Monmouth House was a 17th-century mansion in Soho Square (then called King’s Square) built for the Duke of Monmouth, the oldest illegitimate son of King Charles II. After the Duke's execution for attempting to lead the Monmouth Rebellion against the unpopular Catholic successor to Charles, James II, the house was owned by the Bateman family and loaned to various important people including the French ambassador before being demolished in 1773.

== History ==
In 1681, the Duke of Monmouth leased a large site on the South side of the square from Richard Frith and his partner Cadogan Thomas of Lambeth (a timber merchant), in association with Benjamin Hinton (citizen and goldsmith), and William Nutt of London (a merchant).

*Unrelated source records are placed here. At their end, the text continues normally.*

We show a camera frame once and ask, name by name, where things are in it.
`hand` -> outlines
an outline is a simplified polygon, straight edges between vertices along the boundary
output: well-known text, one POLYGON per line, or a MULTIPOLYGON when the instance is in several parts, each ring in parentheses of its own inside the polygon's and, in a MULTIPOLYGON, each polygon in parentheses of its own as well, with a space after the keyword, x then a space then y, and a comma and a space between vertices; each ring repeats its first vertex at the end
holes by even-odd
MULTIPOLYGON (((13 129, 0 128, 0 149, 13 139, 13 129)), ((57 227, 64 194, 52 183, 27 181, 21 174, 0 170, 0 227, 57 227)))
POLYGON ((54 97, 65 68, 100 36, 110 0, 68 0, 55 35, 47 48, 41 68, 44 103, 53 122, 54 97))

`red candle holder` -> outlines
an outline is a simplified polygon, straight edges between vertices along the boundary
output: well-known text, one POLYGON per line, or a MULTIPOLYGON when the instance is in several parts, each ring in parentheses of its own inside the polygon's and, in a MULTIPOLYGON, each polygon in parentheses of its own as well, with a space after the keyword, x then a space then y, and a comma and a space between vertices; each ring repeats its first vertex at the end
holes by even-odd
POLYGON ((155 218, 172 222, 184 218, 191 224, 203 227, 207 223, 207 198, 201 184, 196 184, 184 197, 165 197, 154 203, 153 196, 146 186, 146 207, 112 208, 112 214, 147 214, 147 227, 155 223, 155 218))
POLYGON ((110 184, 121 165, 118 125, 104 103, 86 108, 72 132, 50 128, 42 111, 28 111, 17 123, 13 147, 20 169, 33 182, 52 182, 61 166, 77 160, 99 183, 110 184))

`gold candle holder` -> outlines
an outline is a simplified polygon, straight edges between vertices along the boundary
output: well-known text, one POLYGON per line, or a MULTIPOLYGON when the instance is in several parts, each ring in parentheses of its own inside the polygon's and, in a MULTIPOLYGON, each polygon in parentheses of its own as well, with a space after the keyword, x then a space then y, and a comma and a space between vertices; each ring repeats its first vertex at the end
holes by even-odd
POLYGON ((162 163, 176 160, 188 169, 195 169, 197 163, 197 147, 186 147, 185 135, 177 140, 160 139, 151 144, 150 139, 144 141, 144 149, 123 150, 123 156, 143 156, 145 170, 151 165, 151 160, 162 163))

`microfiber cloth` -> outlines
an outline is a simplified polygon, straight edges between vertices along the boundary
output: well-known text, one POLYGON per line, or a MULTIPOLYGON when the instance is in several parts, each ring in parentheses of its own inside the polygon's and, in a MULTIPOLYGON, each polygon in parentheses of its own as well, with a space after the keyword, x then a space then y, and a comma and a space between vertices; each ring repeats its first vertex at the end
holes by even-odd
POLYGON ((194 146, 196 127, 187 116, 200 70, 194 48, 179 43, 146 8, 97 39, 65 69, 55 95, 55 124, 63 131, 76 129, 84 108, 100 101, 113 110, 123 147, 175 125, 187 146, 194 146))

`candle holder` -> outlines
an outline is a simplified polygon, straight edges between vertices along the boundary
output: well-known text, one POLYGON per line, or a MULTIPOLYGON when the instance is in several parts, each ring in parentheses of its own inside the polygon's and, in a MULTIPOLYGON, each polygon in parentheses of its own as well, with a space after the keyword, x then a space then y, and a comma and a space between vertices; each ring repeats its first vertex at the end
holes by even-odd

Monmouth House occupied the south side of what was then called King’s Square. It was designed by Sir Christopher Wren and built in 1677 by a Mr Ford. Today, there is an alley running through the site connecting Soho Square to Bateman Street, called Bateman's Buildings after Viscount Bateman, who owned Monmouth House in the mid-18th Century before it was demolished. The house was redesigned by architect Thomas Archer for Lord Bateman's father, Sir James Bateman, Lord Mayor of London. Archer also used the architectural design of a broken pediment on the façade in Chettle House, Dorset, whose roof was demolished in 1773, and in Roehampton House, where the damaged pediment was removed after 1780.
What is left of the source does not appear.